When I came out of that house the world outside looked different. The air was blowing softly and the sky was clear blue. It was almost close to the end of the afternoon. A few miles of bike riding lay ahead and I had to be home before the curfew hours. The road wiggled like a snake through green fields of rice and millet on both sides.  No human being was to be seen apart from several storks and cranes looking for prey. I did not realize the danger of riding bicycle leisurely in an open field. No place to take shelter if there was a need.  
What would I do if something happens? My head was full of unavoidable thoughts driven by fear. Right then I noticed a helicopter searching for something, possibly a human for its hungry bullets. It shifted toward my side and began firing at an angle. The death appeared again. We both tried our best; the modern mechanism aiming to end my life and I struggling to stay alive. For a moment I thought my legs became immobile. Then some force made me to pedal on and I spotted a tree. I stood still with that tree until the helicopter got exhausted and disappeared. I saw children playing in the yards unaware of the situation as I started again on the road that lead me home. I have seen many deaths and births since then. I was fortunate enough to have escaped death in the war zone where I lived.

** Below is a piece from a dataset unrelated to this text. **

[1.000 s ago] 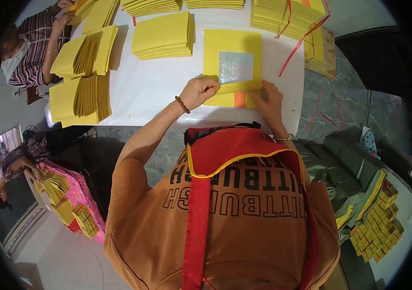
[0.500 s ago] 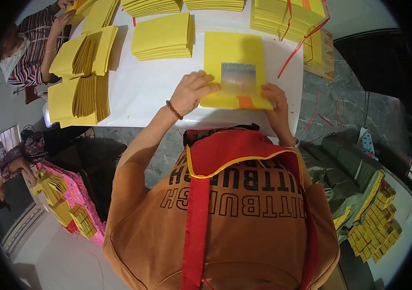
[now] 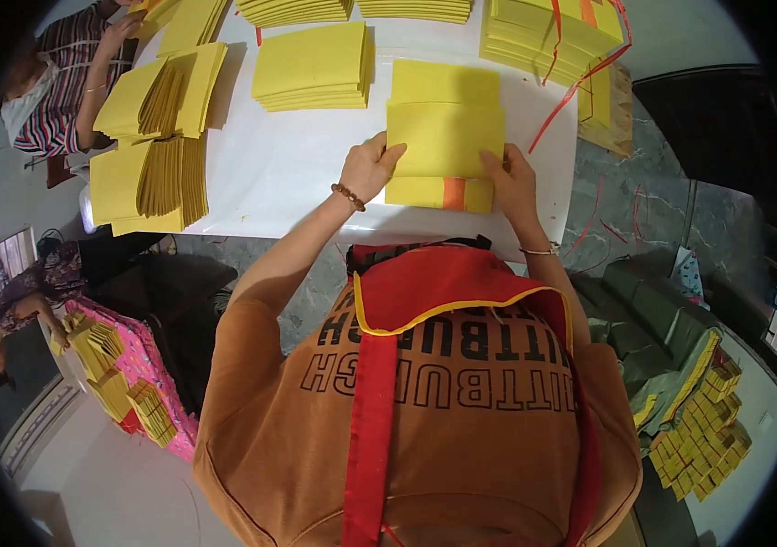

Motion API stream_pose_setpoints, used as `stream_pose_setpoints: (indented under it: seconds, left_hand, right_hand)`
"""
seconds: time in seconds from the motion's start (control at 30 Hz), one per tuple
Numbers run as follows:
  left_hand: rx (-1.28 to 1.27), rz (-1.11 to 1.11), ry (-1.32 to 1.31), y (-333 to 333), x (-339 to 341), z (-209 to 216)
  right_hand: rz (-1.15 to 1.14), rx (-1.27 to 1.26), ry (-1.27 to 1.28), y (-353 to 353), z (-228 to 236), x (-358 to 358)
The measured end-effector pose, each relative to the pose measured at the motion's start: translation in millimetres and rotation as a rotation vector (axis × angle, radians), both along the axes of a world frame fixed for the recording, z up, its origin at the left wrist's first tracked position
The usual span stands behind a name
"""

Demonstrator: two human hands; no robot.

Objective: The person applies silver foil squares to yellow paper sheets and bundles them.

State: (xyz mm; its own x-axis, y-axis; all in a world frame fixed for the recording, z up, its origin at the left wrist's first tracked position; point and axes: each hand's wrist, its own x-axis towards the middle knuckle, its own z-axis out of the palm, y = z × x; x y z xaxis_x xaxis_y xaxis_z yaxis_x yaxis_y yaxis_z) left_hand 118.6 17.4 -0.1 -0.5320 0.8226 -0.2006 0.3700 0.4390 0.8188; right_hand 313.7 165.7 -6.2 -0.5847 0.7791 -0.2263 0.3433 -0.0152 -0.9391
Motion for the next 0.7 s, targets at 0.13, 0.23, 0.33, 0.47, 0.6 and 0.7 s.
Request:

Roof tiles, windows, doors and furniture from my ancestral house were stolen. Overgrown tall trees conceal it now from human eyes. I do not know the whereabouts of my childhood friends. War made my relatives and family members to inhabit the places they never saw before. We do not get together happily anymore as we did once. Unlike most of our relatives, my family refused moving away from the country. We hoped to go back home one day, but it never came. The nasty war had made us live unhappily without hope. My country Sri Lanka, which is called a ‘paradise on earth’, is not a paradise anymore. Jaffna, my hometown that was once beautiful and flourishing is now devastated. Barbed wires adorn the beaches and lots of places are under high security zone, which do not allow any public access. Curfew is imposed for eight hours. People have to travel through the security checkpoints. Abductions, rape, kidnap, murders and disappearance have become daily routine in the lives the people of Jaffna.
For the first time in my life I left Jaffna. I had to choose between life and misery. Thousands of miles away from my family I feel guilty for leaving my parents alone in their old age. I look forward to wake up hearing someone telling me that I can go back home - Jaffna soon.